Traditionally this has been accomplished by observing performance parameters and then determining attention by inference. If a technology could monitor trainee’s gaze, however, the trainee could be better coached.

Jericho Dawn 18-8, sponsored by RAAF’s Institute of Aviation Medicine and Air Warfare Centre, investigated the viability of incorporating such technologies into the training of ADF personnel. The objective of the project was to develop a training capability aimed at enhancing the training outcomes of Lead-In Fighter Training pilot candidates.

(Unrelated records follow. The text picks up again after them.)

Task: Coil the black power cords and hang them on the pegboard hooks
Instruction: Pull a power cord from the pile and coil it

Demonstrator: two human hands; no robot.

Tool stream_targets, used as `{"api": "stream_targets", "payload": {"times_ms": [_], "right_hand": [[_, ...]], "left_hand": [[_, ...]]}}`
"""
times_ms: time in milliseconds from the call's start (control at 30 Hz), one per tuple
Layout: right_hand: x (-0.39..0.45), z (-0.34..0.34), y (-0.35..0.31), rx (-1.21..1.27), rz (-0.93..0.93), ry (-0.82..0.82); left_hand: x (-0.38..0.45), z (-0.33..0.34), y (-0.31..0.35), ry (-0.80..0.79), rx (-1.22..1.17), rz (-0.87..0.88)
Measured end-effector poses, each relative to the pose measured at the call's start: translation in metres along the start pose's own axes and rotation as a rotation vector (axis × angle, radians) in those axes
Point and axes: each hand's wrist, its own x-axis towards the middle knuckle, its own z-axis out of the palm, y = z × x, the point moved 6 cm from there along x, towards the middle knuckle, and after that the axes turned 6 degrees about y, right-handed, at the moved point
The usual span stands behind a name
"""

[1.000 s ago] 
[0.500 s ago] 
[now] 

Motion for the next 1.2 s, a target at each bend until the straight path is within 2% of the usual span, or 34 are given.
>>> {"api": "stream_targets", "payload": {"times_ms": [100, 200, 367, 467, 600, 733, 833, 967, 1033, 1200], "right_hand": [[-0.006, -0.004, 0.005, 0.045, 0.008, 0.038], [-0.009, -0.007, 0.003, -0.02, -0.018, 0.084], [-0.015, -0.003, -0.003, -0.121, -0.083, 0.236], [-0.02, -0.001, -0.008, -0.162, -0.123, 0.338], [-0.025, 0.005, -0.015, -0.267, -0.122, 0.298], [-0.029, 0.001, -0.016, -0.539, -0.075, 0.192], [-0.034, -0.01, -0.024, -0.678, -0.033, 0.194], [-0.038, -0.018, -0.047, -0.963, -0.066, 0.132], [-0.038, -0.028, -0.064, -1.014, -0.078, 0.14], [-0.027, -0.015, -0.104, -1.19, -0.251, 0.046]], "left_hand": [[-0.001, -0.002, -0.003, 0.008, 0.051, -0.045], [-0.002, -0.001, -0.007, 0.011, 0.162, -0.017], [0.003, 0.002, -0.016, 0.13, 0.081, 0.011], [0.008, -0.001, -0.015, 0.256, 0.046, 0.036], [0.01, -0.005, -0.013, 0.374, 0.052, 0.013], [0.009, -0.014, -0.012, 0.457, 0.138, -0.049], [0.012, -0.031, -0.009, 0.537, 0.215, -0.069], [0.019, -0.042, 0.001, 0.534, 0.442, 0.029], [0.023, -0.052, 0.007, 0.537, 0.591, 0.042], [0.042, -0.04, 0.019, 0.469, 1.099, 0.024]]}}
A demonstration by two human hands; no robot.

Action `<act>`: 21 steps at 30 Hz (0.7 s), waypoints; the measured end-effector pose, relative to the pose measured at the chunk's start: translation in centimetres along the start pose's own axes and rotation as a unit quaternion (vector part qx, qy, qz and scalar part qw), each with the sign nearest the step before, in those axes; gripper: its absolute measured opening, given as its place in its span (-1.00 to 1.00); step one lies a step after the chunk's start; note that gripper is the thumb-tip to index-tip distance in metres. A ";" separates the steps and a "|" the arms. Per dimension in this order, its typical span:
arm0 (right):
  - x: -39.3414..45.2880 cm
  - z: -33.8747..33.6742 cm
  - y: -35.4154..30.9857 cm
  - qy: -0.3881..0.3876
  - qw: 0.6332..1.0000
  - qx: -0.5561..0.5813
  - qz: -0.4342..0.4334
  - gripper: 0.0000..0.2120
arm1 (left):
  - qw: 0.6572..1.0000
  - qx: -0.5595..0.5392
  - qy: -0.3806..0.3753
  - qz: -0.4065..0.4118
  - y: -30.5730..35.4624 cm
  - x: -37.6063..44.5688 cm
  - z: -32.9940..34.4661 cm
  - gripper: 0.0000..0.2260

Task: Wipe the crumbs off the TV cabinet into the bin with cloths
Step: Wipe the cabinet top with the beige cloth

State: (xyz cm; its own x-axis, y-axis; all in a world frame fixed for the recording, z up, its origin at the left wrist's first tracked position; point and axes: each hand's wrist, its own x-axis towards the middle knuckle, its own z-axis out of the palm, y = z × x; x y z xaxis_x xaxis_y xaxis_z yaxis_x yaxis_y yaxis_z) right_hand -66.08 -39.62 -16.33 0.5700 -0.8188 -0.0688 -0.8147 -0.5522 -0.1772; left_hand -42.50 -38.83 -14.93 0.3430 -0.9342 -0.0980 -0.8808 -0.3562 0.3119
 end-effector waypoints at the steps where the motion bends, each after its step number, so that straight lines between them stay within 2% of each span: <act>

In October 2018 Seeing Machines entered into a Jericho Dawn agreement with the Commonwealth to deliver a research outcome surrounding the use of an eye-tracking system (Seeing Machines Crew Training System). 

78 Wing, Seeing Machines (an Australian corporation with Canberra headquarters), and CAE (as Simulator manufacturer and support provider) developed a technical solution that was discreet, in order to permit ongoing training in an aircraft-representative cockpit; robust, given the system would be installed in an operational training environment without Seeing Machines personnel onsite; and integrated, to be usable and reliable within the Instructor Operating Station.

In December 2020 there was a final Jericho Dawn demonstration to ADF stakeholders, industry, and Coalition forces that was a success in demonstrating the nascent potential of Crew Training System in an operational training environment.

Congratulations to both finalists and we look forward to announcing a winner on October 18.